To our friend “NoOneofImport”
If Linda didn’t already beat me to posting on this one – Time Magazine
Three generations of women walk into a toy shop. The older woman’s goal is simple: to find a fabulous toy for a little girl. It aligns exactly with the goals of the child, recently turned 3 and freshly aware of the thrill of buying stuff.
You know exactly what part of “silly” this article is going to, right? I bet Linda does…
intergenerational warfare is postponed by the disappearance of my daughter. A frantic search finds her in the pink toy aisle, sitting inside a miniature car. The motorcar is plastic, it is pink, and it is branded by a well-known doll whose breasts are bigger than her feet.
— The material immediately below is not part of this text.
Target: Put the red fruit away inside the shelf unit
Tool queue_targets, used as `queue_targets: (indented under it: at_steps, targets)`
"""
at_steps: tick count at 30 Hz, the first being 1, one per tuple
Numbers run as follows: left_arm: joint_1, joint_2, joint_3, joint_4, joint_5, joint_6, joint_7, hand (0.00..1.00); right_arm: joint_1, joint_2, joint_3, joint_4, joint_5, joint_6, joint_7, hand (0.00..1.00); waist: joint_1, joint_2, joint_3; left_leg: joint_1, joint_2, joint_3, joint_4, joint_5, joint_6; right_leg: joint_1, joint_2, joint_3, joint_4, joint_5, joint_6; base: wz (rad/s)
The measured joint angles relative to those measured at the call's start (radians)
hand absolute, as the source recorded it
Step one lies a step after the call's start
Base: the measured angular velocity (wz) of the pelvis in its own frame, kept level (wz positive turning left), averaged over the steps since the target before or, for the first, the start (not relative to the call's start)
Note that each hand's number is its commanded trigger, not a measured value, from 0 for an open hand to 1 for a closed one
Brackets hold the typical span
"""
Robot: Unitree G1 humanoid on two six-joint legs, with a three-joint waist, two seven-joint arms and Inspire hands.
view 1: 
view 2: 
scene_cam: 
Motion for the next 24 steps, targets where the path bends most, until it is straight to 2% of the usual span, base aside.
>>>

I’ve never seen my child so happy.
Naturally I’m horrified.
Oh! HEAVENS FORBID! My 3 year old isn’t gender neutral!!!!!!! What will my feminist friends think of ME! Because it’s really about ME!
I peek into the boys’ aisle to see what sort of fantasies they’re engaged in while my daughter scrubs the floor. It’s all blue and camo brown in there…… These are the boys who’ll leapfrog over my daughter in the workplace, I think
You know, this is simply a different kind of middle school girl drama, I’m convinced. See, it’s not about her daughter or what SHE wants. It’s really all about ME! WAIT! It’s Hasbro’s fault!
Thanks to an unimaginative toy industry that continues to typecast our kids by gender, I’ve turned a family outing into an obstacle course I can’t win without being a killjoy. To make matters worse, my daughter doesn’t even like gender-neutral toys. …. What’s a feminist mom to do?